China Confirms Space Telescope to Launch in Late 2023
China has confirmed it plans to launch the next major element of its expanding space programme in late 2023, when a Long March 5B booster will carry the Xuntian space telescope into orbit.
Some outlets have – incorrectly – compared Xuntian (“Space Sentinel”) with NASA’s James Webb Telescope (JWST). However, given its capabilities, the telescope is more akin to the NASA / ESA Hubble Space Telescope (HST), although it will have a degree of overlap with JWST when it comes to infra-red observations.
Like Hubble, Xuntian – also referred to as the China Space Station Telescope (CSST) – will primarily operate in the visible light spectrum, with a primary mirror 2 metres in diameter (compared to Hubble’s 2.4 m). It will have an all-up weight of around 15.5 tonnes (compared to Hubble’s 11.1 tonnes), and also like Hubble, it will be made available for international deep space and cosmological studies.
Also like Hubble, CSST will also be serviceable once in orbit – but in a rather novel way. When first announced, the telescope was going to be attached to China’s Tiangong space station. However, to avoid issues of contamination / damage as a result of station operations, CSST will now be free-flying, but occupying the same orbit as the space station, but a few kilometres away from it. When servicing is required, the telescope will manoeuvre to Tiangong and dock with it, allowing its fuel reserves to be topped-up and the station crew to perform any required repairs / upgrades.

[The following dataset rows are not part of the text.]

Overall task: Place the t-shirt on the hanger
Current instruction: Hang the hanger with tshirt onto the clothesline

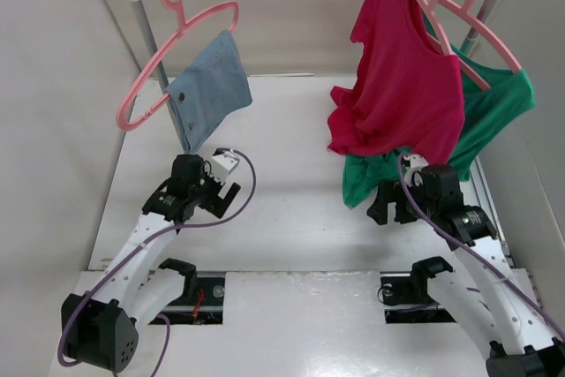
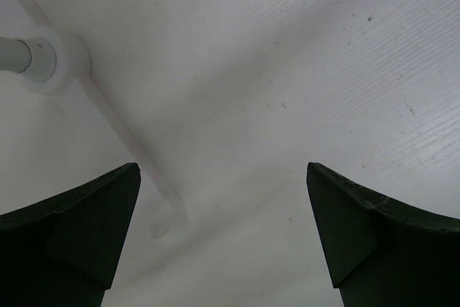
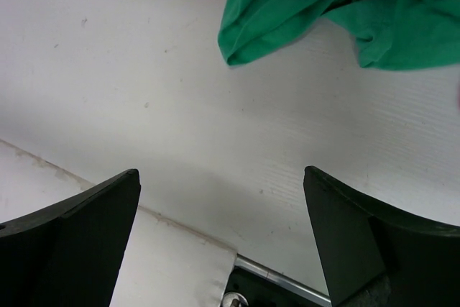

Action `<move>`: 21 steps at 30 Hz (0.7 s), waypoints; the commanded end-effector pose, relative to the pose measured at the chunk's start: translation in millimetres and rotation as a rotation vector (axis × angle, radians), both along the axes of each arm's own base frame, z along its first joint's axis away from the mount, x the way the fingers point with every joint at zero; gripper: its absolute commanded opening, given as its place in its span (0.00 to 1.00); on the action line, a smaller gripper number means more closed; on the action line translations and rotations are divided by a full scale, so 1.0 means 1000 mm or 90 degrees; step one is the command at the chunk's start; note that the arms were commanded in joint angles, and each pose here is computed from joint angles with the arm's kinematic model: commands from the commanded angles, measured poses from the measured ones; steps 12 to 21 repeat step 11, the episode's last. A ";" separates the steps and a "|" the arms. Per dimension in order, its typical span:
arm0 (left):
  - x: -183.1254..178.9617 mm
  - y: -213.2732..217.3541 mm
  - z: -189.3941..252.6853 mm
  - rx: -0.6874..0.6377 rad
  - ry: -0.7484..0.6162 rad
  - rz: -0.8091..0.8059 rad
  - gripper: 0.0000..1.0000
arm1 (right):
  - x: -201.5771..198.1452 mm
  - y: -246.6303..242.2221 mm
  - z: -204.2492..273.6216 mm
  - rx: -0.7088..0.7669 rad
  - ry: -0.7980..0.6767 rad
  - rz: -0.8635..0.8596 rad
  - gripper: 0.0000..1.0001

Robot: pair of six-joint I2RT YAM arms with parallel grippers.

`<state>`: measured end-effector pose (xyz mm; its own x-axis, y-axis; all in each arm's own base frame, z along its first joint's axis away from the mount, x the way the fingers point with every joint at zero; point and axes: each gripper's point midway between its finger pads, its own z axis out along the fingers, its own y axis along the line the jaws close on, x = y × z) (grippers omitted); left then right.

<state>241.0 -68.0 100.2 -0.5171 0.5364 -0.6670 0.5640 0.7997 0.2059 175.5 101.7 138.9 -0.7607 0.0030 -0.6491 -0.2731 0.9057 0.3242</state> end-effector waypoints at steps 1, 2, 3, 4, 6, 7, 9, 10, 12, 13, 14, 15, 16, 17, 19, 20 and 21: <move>0.005 0.005 0.002 0.005 -0.020 0.011 1.00 | 0.008 0.002 0.018 0.017 -0.060 -0.009 1.00; 0.005 0.005 0.002 0.005 -0.020 0.011 1.00 | 0.009 0.001 0.017 0.018 -0.058 -0.018 1.00; 0.005 0.005 0.000 0.005 -0.020 0.011 1.00 | 0.008 0.001 0.019 0.019 -0.064 -0.018 1.00; 0.006 0.007 0.000 0.005 -0.020 0.017 1.00 | 0.007 0.000 0.018 0.018 -0.059 -0.018 1.00; 0.006 0.007 0.000 0.005 -0.020 0.017 1.00 | 0.005 0.000 0.015 0.018 -0.058 -0.018 1.00; 0.006 0.007 0.000 0.005 -0.020 0.017 1.00 | 0.004 0.000 0.012 0.016 -0.052 -0.018 1.00; 0.006 0.009 0.000 0.005 -0.020 0.023 1.00 | 0.003 0.001 0.012 0.021 -0.051 -0.012 1.00; 0.006 0.009 0.000 0.005 -0.020 0.023 1.00 | 0.001 0.003 0.009 0.024 -0.044 -0.007 1.00; 0.007 0.011 0.000 0.005 -0.020 0.029 1.00 | 0.003 0.003 0.010 0.020 -0.053 -0.002 1.00; 0.007 0.011 0.000 0.005 -0.020 0.029 1.00 | 0.003 0.003 0.010 0.020 -0.053 -0.002 1.00; 0.007 0.011 0.000 0.005 -0.020 0.029 1.00 | 0.003 0.003 0.010 0.020 -0.053 -0.002 1.00; 0.007 0.011 0.000 0.005 -0.020 0.029 1.00 | 0.003 0.003 0.010 0.020 -0.053 -0.002 1.00; 0.007 0.011 0.000 0.005 -0.020 0.029 1.00 | 0.003 0.003 0.010 0.020 -0.053 -0.002 1.00; 0.007 0.011 0.000 0.005 -0.020 0.029 1.00 | 0.003 0.003 0.010 0.020 -0.053 -0.002 1.00; 0.007 0.011 0.000 0.005 -0.020 0.029 1.00 | 0.003 0.003 0.010 0.020 -0.053 -0.002 1.00; 0.007 0.011 0.000 0.005 -0.020 0.029 1.00 | 0.003 0.003 0.010 0.020 -0.053 -0.002 1.00; 0.007 0.011 0.000 0.005 -0.020 0.029 1.00 | 0.003 0.003 0.010 0.020 -0.053 -0.002 1.00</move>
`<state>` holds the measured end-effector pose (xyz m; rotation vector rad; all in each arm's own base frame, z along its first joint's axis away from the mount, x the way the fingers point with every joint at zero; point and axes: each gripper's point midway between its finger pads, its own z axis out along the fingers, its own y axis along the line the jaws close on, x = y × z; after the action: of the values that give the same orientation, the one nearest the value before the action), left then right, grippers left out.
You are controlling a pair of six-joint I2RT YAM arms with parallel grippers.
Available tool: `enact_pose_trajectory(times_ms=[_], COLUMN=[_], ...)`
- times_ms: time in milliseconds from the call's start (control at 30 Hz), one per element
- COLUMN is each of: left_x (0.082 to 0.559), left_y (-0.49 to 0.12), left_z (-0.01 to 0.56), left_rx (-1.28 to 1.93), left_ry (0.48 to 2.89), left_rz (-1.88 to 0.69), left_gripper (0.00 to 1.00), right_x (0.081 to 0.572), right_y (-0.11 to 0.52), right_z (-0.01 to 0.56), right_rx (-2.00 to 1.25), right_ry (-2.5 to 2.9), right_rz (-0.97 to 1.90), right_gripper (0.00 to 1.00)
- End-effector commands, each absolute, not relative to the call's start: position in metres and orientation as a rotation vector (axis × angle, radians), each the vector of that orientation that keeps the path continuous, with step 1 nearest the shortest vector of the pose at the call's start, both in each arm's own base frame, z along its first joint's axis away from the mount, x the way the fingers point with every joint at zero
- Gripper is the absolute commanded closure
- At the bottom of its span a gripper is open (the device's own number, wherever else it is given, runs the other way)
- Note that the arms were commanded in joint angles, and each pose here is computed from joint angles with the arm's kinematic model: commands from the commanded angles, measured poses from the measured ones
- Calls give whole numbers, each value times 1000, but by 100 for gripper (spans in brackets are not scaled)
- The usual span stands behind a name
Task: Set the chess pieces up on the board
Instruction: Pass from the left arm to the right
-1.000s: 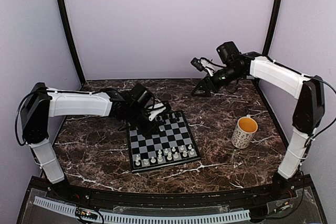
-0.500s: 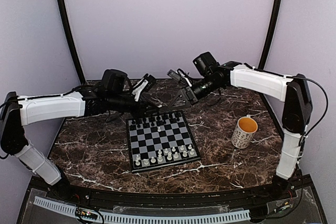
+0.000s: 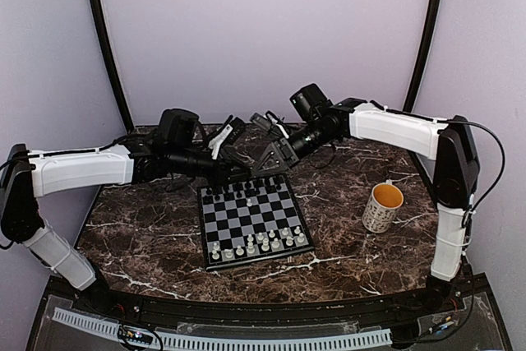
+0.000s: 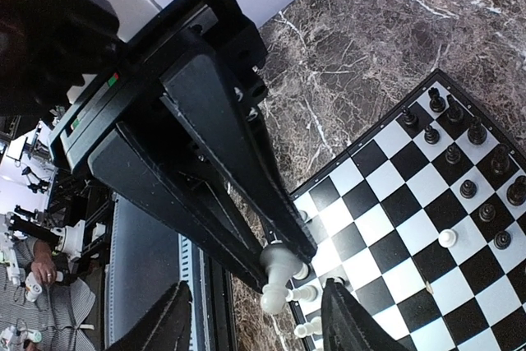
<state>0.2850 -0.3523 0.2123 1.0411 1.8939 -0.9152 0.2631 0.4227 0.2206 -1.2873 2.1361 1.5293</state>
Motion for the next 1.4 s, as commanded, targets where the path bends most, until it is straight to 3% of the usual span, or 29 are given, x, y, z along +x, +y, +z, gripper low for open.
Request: enact_pose_trajectory(times_ms=[0,333,733,1233,1367], left_x=[273,272,272,269,268], left_y=[-353,-354,-352,-353,-353], left_z=[230,228,228,226,225], left_rx=[1057,1065,1071,1093,1102], left_ry=[1837,1843,1836,1832,1837], left_rz=[-964,-974,-957,-964,-965], left_gripper=[89,89,88,88,81], right_x=[268,268,271,279,289], right_y=[431,435,431,433,430], right_z=[231,230,237,226,221], right_rx=[-1282,-1277,-1204,-1164,-1173], right_ry=[2098,2096,2089,2127,2148], right_rz=[1545,1588,1758,1757,1637], right_gripper=[50,71,63,86,91])
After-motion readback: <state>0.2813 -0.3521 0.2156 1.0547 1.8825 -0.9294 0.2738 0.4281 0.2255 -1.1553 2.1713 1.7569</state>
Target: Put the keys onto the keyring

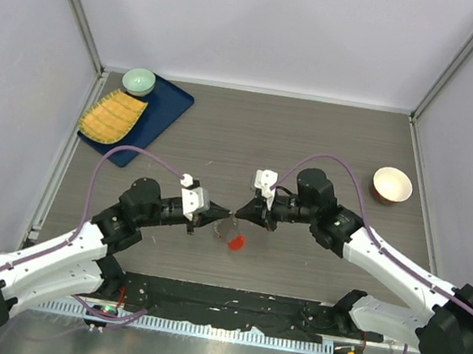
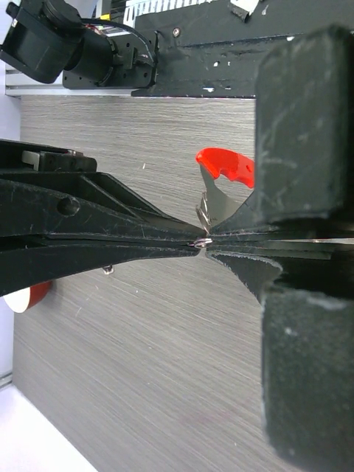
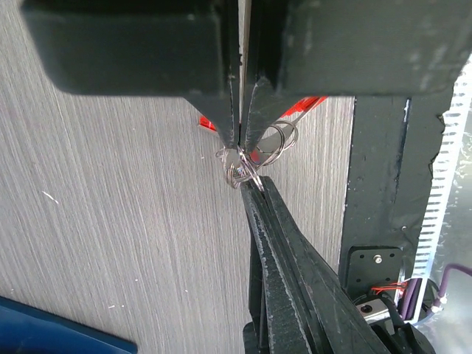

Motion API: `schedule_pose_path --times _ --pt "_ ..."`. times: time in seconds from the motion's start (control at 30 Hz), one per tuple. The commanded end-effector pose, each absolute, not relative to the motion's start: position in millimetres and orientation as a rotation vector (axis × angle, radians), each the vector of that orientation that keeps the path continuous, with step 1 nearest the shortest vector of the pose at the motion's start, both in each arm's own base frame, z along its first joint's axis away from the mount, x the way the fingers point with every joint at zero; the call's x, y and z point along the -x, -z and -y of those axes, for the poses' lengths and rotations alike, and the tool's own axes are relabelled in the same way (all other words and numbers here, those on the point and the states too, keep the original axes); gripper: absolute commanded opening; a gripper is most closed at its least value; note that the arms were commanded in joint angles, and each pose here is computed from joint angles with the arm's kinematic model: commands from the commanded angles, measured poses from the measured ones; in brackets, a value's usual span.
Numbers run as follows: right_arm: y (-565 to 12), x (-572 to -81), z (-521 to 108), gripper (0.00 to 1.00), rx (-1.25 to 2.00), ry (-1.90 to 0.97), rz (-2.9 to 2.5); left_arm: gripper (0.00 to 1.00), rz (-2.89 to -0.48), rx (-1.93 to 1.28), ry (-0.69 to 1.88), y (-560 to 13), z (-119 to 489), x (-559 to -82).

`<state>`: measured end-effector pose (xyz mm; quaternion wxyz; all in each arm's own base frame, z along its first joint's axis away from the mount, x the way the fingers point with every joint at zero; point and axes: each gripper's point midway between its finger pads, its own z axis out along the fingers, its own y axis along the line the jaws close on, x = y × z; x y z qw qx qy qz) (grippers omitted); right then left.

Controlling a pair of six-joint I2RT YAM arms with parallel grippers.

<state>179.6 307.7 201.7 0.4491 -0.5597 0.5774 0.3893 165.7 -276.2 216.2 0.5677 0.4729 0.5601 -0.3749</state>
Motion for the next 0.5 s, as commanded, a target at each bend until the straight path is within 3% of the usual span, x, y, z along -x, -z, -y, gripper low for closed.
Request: schedule_pose_path --times 0.0,0.47 --pt "-216 -176 -317 0.01 1.397 -1.022 -1.371 0.0 -1.115 -1.06 0.89 -262 283 -164" --pt "-218 -181 -330 0.01 1.322 -1.098 -1.345 0.0 -1.056 -1.023 0.878 -272 287 -168"
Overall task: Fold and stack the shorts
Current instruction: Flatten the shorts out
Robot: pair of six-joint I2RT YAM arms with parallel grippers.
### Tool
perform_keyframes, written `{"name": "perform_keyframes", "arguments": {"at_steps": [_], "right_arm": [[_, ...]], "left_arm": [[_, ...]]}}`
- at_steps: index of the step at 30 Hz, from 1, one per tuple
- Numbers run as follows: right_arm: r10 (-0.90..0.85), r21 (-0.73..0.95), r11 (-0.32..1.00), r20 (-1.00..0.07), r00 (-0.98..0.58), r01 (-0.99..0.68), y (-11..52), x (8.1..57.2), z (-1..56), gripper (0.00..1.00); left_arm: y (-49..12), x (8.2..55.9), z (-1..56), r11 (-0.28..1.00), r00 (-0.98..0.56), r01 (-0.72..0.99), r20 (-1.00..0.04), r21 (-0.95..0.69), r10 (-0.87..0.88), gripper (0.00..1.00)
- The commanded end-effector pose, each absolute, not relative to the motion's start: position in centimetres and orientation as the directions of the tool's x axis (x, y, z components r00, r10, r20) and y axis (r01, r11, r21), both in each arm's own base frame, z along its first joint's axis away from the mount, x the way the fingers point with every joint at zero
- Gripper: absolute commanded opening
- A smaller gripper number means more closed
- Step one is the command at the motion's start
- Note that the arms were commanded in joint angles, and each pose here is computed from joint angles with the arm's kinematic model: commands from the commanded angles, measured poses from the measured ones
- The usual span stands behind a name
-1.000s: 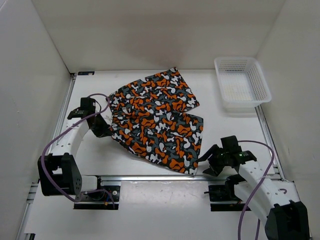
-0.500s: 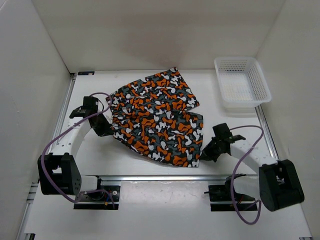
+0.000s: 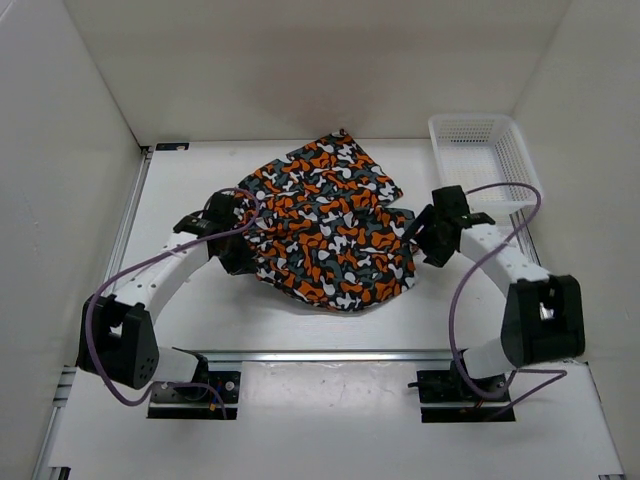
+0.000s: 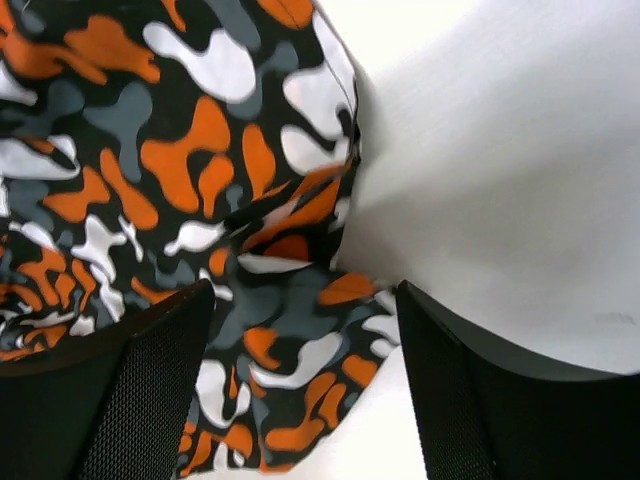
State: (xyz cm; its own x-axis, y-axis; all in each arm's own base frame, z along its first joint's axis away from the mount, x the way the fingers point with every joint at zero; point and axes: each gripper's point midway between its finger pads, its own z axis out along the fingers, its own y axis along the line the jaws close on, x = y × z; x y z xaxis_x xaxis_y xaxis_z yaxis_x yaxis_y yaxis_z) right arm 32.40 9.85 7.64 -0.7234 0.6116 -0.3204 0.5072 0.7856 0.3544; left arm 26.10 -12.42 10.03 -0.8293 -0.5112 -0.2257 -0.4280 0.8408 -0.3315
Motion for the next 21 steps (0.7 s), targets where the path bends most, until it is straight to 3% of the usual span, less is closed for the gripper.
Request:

The key differentiators between CSST and Hubble is that the CSST will be a Cook-type, off-axis observatory, allowing it to manage higher levels of precision in photometry, position, and shape measurements than can be achieved by Hubble, and while its primary mirror is slightly smaller, its more modern optic and imaging system will give it a field of view up to 300 times larger that HST, allowing it to undertake a broader range of observations.
Once launched, CSST will go through several months of commissioning period to starting operations in around mid-2024. Its primary mission has been set for 10 years, but thanks to the servicing capability, it could last well beyond that.